### Exercise
For each line below that contains the word "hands", return that line.

### Data below
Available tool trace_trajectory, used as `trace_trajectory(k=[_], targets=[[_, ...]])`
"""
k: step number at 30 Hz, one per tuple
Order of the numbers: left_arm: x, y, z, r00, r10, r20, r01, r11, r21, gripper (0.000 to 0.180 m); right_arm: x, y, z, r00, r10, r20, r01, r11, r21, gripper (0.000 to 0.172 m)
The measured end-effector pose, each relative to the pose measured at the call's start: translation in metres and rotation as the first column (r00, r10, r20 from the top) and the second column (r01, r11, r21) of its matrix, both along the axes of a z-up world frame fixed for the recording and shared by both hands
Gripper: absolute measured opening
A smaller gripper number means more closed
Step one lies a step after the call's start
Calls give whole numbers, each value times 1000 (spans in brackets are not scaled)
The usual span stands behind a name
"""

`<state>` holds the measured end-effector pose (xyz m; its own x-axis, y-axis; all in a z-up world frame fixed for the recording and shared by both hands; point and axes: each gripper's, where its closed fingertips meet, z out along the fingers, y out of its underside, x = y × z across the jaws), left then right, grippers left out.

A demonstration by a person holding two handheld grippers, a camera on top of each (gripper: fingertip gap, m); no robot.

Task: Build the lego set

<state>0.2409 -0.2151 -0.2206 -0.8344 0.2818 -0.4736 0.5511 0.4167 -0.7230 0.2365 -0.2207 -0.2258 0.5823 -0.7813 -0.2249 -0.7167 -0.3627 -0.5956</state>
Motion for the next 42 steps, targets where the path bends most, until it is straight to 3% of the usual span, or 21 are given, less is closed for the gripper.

### Expected output
The measured end-effector pose, each relative to the pose measured at the call's start: translation in metres and rotation as the first column (r00, r10, r20 from the top) and the second column (r01, r11, r21) of its matrix, both along the axes of a z-up world frame fixed for the recording and shared by both hands
`<state>` holds the measured end-effector pose (xyz m; its own x-axis, y-axis; all in a z-up world frame fixed for the recording and shared by both hands; point and axes: each gripper's, where its closed fingertips meet, z out along the fingers, y out of its underside, x = y × z across the jaws), left then right, grippers left out.

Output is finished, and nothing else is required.